WHAT YOU SHOULD DO.
From the data below, copy each line that includes the word "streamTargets".

STORED DATA.
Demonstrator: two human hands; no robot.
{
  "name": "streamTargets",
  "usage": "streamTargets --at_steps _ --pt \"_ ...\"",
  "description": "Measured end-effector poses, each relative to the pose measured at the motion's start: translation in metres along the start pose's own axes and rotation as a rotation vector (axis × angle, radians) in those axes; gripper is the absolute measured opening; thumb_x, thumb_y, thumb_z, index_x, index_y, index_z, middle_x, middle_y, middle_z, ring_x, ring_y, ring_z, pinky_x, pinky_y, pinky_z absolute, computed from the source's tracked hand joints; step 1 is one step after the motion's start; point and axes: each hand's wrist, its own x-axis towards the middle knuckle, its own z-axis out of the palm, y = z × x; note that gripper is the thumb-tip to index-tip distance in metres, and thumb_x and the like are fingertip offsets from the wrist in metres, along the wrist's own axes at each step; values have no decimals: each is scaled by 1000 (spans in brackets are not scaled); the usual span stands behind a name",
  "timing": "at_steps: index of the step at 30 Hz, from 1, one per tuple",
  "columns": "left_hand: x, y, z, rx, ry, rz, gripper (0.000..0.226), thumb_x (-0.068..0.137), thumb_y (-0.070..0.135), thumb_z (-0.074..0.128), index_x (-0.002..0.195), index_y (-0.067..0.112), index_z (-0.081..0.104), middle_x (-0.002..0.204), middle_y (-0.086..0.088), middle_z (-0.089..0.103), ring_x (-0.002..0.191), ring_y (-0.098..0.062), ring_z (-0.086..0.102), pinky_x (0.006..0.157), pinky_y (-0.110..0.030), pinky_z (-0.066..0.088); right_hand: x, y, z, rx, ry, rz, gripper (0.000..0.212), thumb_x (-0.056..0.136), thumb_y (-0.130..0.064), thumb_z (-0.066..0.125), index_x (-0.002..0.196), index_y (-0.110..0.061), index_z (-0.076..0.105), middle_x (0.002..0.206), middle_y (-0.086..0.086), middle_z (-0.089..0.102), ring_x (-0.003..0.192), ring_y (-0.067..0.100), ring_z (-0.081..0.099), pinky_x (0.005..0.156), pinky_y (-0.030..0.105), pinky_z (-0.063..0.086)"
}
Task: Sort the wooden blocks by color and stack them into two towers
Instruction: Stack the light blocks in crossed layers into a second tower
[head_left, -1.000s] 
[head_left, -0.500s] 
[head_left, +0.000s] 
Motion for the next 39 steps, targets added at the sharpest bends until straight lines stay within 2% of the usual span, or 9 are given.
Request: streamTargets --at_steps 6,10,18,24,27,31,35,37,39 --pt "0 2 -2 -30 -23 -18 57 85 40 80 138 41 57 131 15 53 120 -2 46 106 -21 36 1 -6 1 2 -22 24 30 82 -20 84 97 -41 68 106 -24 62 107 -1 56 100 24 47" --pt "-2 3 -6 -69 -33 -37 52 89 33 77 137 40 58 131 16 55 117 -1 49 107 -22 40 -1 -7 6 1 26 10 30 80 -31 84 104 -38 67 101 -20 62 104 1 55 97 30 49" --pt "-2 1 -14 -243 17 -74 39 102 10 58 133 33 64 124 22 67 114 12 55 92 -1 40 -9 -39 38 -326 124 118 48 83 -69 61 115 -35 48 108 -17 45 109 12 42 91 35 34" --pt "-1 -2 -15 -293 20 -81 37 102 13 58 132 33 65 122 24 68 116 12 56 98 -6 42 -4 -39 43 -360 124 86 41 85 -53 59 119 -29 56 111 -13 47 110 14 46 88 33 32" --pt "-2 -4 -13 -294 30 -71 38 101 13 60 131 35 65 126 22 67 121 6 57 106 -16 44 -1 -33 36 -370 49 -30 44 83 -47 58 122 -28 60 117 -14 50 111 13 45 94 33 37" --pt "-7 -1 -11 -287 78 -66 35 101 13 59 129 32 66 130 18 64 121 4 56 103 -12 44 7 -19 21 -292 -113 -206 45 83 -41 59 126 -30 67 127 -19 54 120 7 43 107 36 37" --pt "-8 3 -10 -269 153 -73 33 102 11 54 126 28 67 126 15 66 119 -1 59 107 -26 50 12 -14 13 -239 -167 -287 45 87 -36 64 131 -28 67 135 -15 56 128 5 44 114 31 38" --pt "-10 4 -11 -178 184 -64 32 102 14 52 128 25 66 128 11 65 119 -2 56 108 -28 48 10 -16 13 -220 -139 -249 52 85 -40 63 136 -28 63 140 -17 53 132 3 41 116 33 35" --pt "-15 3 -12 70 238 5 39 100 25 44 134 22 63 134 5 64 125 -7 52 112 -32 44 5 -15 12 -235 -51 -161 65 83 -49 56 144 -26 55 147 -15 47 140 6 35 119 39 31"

EXERCISE OUTPUT.
  "name": "streamTargets",
  "usage": "streamTargets --at_steps _ --pt \"_ ...\"",
Request: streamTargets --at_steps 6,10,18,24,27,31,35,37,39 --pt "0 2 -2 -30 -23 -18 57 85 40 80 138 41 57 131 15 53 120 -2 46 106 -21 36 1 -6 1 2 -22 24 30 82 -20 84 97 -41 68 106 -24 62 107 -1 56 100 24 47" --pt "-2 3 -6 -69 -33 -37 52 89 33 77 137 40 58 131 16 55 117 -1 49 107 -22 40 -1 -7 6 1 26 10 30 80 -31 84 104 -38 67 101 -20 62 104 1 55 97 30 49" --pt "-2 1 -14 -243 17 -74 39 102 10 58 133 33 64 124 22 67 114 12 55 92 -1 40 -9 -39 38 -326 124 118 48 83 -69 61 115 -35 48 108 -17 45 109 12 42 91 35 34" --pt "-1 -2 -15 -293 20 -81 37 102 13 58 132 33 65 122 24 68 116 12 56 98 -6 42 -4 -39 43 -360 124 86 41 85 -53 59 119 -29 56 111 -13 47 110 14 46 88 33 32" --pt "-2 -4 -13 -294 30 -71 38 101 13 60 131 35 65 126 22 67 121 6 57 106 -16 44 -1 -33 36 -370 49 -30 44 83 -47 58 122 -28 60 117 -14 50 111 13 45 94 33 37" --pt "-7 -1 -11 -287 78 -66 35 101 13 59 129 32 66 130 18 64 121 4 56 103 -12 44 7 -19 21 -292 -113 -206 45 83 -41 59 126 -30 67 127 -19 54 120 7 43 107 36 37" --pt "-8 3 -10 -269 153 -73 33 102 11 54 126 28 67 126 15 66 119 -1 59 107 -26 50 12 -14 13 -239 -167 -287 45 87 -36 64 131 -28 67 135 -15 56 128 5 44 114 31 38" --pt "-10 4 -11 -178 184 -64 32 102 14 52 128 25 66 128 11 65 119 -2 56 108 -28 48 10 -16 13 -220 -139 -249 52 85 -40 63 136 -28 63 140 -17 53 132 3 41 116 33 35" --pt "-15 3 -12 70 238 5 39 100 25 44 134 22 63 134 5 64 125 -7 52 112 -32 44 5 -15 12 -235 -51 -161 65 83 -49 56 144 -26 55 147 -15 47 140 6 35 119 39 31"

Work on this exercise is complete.